• [TASK DIRECTIONS]:
Consider the listing below. Extract exactly the lines from the line containing "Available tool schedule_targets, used" to the line containing "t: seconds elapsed", both included.
▼
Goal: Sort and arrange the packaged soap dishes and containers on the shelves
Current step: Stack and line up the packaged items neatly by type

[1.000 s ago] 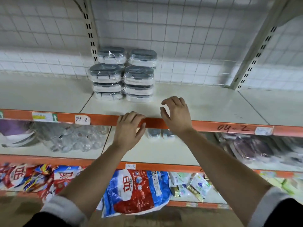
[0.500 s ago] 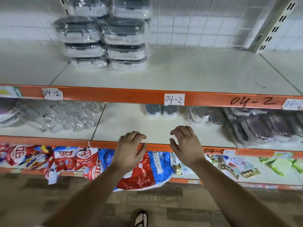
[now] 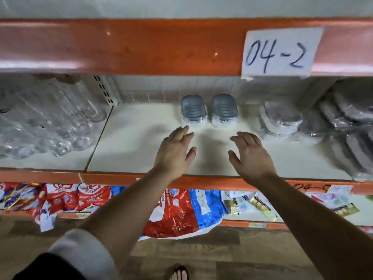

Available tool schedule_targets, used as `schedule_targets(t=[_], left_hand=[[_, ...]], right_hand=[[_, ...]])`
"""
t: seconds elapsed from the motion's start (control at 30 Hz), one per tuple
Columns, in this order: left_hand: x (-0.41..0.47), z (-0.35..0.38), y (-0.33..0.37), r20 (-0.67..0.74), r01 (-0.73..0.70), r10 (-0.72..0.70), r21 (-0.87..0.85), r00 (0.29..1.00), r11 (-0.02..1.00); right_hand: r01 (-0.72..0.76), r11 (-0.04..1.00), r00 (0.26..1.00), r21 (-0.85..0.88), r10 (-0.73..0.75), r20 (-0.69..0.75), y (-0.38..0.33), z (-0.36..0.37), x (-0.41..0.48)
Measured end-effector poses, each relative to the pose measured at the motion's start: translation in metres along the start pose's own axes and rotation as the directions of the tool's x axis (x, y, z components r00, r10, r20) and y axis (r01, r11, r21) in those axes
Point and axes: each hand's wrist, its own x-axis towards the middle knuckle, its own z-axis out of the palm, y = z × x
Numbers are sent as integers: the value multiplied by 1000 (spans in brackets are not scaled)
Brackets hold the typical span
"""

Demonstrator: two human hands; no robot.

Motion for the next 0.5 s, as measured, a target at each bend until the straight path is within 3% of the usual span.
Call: schedule_targets(t=[0.3,0.4,0.5], left_hand=[[81,47,-23,-18,-7,7,11,1000,1000],[90,57,-29,-38,56,-55,24,998,998],[83,61,-31,-132,101,-112,-84,985,991]], right_hand=[[33,999,999,-35,-33,-10,9,30,73],[-39,998,999,-58,40,21,8,41,94],[-108,994,994,-33,109,14,5,50,99]])
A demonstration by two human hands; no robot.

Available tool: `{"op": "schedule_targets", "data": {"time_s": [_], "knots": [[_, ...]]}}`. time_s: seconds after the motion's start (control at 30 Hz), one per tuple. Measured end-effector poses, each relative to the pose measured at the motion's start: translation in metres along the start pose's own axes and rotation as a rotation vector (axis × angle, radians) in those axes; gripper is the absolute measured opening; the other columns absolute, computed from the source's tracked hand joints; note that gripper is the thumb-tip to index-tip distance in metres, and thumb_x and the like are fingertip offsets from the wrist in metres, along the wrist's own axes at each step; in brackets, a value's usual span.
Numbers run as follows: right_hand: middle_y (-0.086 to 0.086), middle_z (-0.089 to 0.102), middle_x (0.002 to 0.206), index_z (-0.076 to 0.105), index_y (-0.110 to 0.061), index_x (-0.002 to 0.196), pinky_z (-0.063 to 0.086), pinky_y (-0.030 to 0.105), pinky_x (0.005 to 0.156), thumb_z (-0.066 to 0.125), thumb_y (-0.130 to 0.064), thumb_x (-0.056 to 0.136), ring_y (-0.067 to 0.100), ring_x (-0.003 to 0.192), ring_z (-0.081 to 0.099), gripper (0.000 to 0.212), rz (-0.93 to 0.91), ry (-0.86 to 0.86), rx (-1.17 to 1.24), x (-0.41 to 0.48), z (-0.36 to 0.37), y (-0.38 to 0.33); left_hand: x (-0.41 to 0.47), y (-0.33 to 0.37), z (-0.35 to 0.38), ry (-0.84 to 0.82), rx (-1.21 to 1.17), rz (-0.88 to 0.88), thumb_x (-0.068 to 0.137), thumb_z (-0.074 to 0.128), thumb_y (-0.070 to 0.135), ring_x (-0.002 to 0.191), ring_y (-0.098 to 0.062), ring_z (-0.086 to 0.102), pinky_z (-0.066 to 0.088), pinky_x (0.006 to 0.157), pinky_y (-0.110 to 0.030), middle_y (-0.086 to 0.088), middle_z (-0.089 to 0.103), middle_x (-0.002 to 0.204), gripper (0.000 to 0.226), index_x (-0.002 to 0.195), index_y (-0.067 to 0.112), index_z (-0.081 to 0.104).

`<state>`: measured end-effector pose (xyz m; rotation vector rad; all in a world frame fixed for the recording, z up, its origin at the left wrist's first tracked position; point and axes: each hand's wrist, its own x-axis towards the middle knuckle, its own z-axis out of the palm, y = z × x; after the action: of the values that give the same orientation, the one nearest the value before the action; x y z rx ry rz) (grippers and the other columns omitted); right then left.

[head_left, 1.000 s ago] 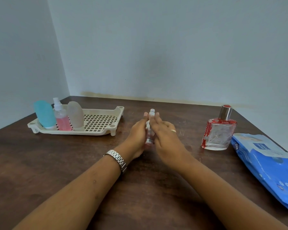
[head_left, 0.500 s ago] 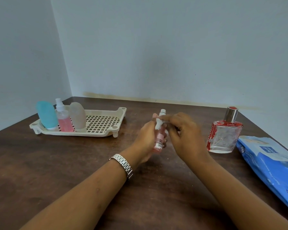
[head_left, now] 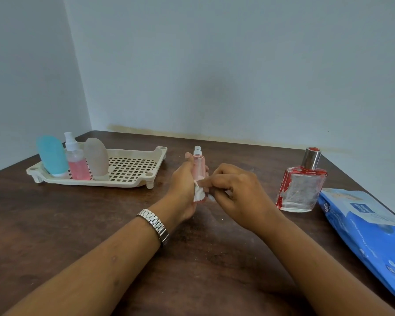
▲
• [WORKED SOLUTION]:
Available tool schedule_targets, used as `schedule_targets(t=[_], left_hand=[[_, ...]], right_hand=[[_, ...]])`
"""
t: seconds elapsed from the motion's start (control at 30 Hz), one per tuple

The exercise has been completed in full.